First Impressions of ChatGPT’s Enhanced Voice Mode: Fun and a Little Scary
I leave ChatGPT Turn on enhanced voice mode when writing this article as an ambient AI Companion. Occasionally, I’ll ask it to provide a synonym for an overused word or some words of encouragement. About half an hour later, chat interrupted our silence and started talking to me in Spanish, without prompting. I chuckled a little and asked what was going on. “Just a little change? Gotta keep things interesting,” said ChatGPTnow back in English.
While testing Enhanced Voice Mode as part of the first alpha, my interactions with ChatGPT’s new audio feature were fun, messy, and surprisingly varied, though it’s worth noting that the features I had access to were only half of what OpenAI demonstrated at launch. GPT-4o Model in May. The view we saw in the livestream demo is now scheduled for release later, and the improved Sky voice, She performer Scarlett Johanssen pushes back has been removed from Enhanced Voice Mode and is no longer an option for users.
So how does it feel now? Right now, Advanced Voice Mode is reminiscent of when the original text-based ChatGPT was killed off, in late 2022. Sometimes it leads to unimpressive dead ends or becomes an AI cliché. But sometimes, low-latency conversations flow in a way that Apple’s Siri or Amazon’s Alexa never could for me, and I feel compelled to keep chatting for the fun of it. This is the kind of AI tool you’d show your loved ones on vacation for a laugh.

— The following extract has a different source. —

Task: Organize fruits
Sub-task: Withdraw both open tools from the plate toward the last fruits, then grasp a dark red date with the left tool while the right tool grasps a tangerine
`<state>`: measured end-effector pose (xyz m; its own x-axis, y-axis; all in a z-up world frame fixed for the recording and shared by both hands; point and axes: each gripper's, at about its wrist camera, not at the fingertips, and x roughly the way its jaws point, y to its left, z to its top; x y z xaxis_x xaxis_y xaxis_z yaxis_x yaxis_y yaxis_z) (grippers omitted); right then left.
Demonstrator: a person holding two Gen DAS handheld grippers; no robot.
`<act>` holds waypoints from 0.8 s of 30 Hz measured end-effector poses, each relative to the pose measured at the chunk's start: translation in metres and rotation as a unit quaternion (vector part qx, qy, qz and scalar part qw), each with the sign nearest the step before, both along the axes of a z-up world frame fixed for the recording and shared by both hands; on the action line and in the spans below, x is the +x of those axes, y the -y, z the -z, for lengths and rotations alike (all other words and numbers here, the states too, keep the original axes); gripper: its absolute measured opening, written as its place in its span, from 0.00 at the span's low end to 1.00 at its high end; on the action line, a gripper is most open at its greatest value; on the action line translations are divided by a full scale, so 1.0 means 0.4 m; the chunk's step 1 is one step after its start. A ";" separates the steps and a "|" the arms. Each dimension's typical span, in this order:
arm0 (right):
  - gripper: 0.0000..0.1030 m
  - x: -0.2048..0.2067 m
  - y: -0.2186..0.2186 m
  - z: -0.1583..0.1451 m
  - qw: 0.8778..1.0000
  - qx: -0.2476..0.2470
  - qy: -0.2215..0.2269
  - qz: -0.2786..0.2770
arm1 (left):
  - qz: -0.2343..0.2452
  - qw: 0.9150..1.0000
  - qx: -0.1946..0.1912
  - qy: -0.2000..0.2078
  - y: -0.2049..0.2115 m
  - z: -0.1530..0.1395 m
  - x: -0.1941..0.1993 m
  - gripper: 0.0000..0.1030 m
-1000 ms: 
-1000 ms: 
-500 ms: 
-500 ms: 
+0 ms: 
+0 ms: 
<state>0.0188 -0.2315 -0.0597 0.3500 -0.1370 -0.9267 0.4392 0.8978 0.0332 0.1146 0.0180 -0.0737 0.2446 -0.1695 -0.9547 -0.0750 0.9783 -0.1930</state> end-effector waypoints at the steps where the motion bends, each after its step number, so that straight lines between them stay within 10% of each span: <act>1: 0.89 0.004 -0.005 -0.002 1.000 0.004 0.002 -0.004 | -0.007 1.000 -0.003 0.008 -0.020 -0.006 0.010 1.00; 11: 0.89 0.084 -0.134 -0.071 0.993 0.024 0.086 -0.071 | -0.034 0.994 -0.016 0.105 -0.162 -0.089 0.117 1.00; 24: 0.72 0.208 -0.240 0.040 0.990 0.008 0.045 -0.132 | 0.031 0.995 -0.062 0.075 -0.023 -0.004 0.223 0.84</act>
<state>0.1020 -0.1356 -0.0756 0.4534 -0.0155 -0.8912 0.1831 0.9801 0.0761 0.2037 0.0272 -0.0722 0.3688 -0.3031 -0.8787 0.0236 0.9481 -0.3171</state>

OpenAI gave some WIRED reporters access to the feature a week after the initial announcement but removed it the next morning, citing security concerns. Two months later, OpenAI soft-launched Enhanced Voice Mode to a small group of users and released GPT-4o system cardA technical document outlining the red team’s efforts, what the company considers to be a safety risk, and the mitigation steps the company has taken to minimize harm.
Curious to try it out for yourself? Here’s what you need to know about the broader rollout of Enhanced Voice Mode and my first impressions of ChatGPT’s new voice feature to help you get started.
So, when is the full rollout?
OpenAI launched its audio-only Enhanced Speech Mode to some ChatGPT Plus users in late July, and the alpha group appears to still be relatively small. The company plans to enable it for all subscribers sometime this fall. OpenAI spokesperson Niko Felix did not share any further details when asked about the release timeline.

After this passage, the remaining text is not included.